Defending Against Diverse Attacks in Federated Learning Through Consensus-Based Bi-Level Optimization

TL;DR

This paper introduces a robust federated learning method using consensus-based bi-level optimization, providing theoretical convergence guarantees and demonstrating effectiveness against adversarial attacks in practical decentralized settings.

Contribution

It develops CB$^2$O, a new multi-particle optimization method with proven robustness, and extends it to FedCB$^2$O for clustered federated learning, addressing real-world adversarial challenges.

Findings

CB$^2$O converges globally in mean-field law under adversarial conditions.

FedCB$^2$O effectively defends against label-flipping attacks.

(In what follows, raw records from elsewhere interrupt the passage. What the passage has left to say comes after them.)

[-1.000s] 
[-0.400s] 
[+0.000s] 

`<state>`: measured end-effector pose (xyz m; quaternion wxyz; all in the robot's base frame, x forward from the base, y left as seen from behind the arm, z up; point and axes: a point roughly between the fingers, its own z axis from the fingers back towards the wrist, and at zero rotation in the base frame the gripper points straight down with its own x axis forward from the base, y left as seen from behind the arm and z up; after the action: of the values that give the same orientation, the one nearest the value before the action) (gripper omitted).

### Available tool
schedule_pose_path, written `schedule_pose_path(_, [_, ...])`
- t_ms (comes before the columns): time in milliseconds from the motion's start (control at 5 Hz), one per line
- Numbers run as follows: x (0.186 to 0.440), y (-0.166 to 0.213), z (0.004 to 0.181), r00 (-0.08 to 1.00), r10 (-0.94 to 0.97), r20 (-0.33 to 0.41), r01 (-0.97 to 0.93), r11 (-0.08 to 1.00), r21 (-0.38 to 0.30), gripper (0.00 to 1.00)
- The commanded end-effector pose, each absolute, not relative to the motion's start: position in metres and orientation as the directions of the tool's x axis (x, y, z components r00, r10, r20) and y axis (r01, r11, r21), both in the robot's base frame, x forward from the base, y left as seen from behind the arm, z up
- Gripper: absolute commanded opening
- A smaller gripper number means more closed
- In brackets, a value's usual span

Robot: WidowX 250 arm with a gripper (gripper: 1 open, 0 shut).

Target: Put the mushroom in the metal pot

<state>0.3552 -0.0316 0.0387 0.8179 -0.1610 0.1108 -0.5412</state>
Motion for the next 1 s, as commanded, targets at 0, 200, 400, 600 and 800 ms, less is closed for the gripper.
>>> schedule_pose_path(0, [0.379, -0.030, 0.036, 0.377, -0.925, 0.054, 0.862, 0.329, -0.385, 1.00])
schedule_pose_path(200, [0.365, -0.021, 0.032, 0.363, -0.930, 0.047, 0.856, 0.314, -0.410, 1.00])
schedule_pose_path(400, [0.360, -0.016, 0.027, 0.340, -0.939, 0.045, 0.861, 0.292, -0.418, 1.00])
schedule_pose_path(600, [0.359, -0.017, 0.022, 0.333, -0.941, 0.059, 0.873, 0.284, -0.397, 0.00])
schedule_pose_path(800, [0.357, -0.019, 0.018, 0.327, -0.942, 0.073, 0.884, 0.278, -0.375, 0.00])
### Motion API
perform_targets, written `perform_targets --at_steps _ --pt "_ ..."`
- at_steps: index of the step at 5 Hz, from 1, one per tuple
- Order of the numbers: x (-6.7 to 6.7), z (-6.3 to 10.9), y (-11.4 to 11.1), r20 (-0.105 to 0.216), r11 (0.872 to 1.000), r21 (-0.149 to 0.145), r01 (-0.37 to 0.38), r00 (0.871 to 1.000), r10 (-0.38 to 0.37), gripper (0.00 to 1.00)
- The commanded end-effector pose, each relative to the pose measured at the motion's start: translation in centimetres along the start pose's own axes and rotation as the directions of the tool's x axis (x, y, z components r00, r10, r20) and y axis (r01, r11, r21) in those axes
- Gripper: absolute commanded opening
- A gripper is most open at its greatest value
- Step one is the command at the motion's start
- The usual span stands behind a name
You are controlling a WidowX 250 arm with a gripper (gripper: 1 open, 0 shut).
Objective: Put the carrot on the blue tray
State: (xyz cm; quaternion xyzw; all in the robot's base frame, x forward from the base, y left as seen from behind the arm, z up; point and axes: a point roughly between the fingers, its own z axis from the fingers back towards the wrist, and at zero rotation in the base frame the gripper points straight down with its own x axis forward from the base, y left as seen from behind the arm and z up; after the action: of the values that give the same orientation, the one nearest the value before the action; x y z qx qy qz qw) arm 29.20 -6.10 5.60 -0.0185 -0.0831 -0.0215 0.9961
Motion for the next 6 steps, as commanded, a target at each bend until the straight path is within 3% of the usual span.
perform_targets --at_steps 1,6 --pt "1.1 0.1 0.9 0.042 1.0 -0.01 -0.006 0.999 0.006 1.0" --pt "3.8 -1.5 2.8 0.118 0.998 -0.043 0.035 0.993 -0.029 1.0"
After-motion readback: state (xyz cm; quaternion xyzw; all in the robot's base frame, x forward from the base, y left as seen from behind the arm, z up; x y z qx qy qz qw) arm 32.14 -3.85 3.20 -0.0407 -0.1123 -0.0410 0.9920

The proposed methods enhance robustness in decentralized federated learning environments.

Abstract

Adversarial attacks pose significant challenges in many machine learning applications, particularly in the setting of distributed training and federated learning, where malicious agents seek to corrupt the training process with the goal of jeopardizing and compromising the performance and reliability of the final models. In this paper, we address the problem of robust federated learning in the presence of such attacks by formulating the training task as a bi-level optimization problem. We conduct a theoretical analysis of the resilience of consensus-based bi-level optimization (CB$^2$O), an interacting multi-particle metaheuristic optimization method, in adversarial settings. Specifically, we provide a global convergence analysis of CB$^2$O in mean-field law in the presence of malicious agents, demonstrating the robustness of CB$^2$O against a diverse range of attacks. Thereby, we offer insights into how specific hyperparameter choices enable to mitigate adversarial effects. On the practical side, we extend CB$^2$O to the clustered federated learning setting by proposing FedCB$^2$O, a novel interacting multi-particle system, and design a practical algorithm that addresses the demands of real-world applications. Extensive experiments demonstrate the robustness of the FedCB$^2$O algorithm against label-flipping attacks in decentralized clustered federated learning scenarios, showcasing its effectiveness in practical contexts.